◆ Exercise directions: Scan the material below for the string "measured". Report every line that has it.

◆ Data excerpt:
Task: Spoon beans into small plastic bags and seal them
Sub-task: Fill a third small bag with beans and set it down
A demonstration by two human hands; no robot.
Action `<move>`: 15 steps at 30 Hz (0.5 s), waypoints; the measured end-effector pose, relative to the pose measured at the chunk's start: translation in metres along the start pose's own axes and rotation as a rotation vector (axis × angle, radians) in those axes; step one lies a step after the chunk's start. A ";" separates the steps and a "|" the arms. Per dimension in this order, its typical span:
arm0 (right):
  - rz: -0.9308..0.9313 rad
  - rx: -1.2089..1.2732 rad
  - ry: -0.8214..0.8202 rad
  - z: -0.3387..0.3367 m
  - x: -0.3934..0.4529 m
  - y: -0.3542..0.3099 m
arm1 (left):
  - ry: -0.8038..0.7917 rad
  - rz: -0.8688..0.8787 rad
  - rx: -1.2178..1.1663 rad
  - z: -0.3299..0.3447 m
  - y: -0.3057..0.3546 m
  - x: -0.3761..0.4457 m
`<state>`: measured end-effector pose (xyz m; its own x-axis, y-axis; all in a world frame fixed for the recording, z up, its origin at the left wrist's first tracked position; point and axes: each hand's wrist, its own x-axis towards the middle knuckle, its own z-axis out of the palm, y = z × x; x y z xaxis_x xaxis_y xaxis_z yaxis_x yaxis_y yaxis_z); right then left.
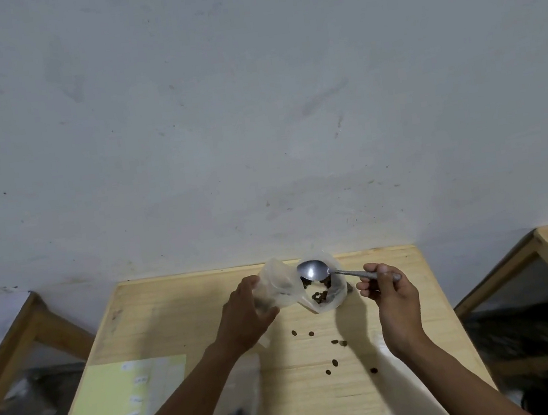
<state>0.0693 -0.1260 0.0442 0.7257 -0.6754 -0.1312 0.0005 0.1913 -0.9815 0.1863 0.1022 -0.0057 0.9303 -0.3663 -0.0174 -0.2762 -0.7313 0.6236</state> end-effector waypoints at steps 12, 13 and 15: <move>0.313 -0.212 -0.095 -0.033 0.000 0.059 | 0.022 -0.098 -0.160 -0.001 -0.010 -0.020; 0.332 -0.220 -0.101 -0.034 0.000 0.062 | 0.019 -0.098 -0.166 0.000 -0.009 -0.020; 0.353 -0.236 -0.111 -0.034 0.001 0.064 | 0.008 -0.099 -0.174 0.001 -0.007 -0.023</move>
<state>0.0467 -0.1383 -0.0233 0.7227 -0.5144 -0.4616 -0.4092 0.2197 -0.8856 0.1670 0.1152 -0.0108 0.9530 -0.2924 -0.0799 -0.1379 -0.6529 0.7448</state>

◆ Output of the exercise:
Action `<move>`: 15 steps at 30 Hz (0.5 s), waypoints; the measured end-effector pose, relative to the pose measured at the chunk's start: translation in metres along the start pose's own axes and rotation as a rotation vector (axis × angle, radians) in those axes; step one lies a step after the chunk's start. A ";" separates the steps and a "|" the arms. Per dimension in this order, its typical span:
`<state>`: measured end-effector pose (xyz m; its own x-axis, y-axis; all in a world frame fixed for the recording, z up, its origin at the left wrist's first tracked position; point and axes: each hand's wrist, its own x-axis towards the middle knuckle, its own z-axis out of the palm, y = z × x; x y z xaxis_x xaxis_y xaxis_z yaxis_x yaxis_y yaxis_z); right then left.

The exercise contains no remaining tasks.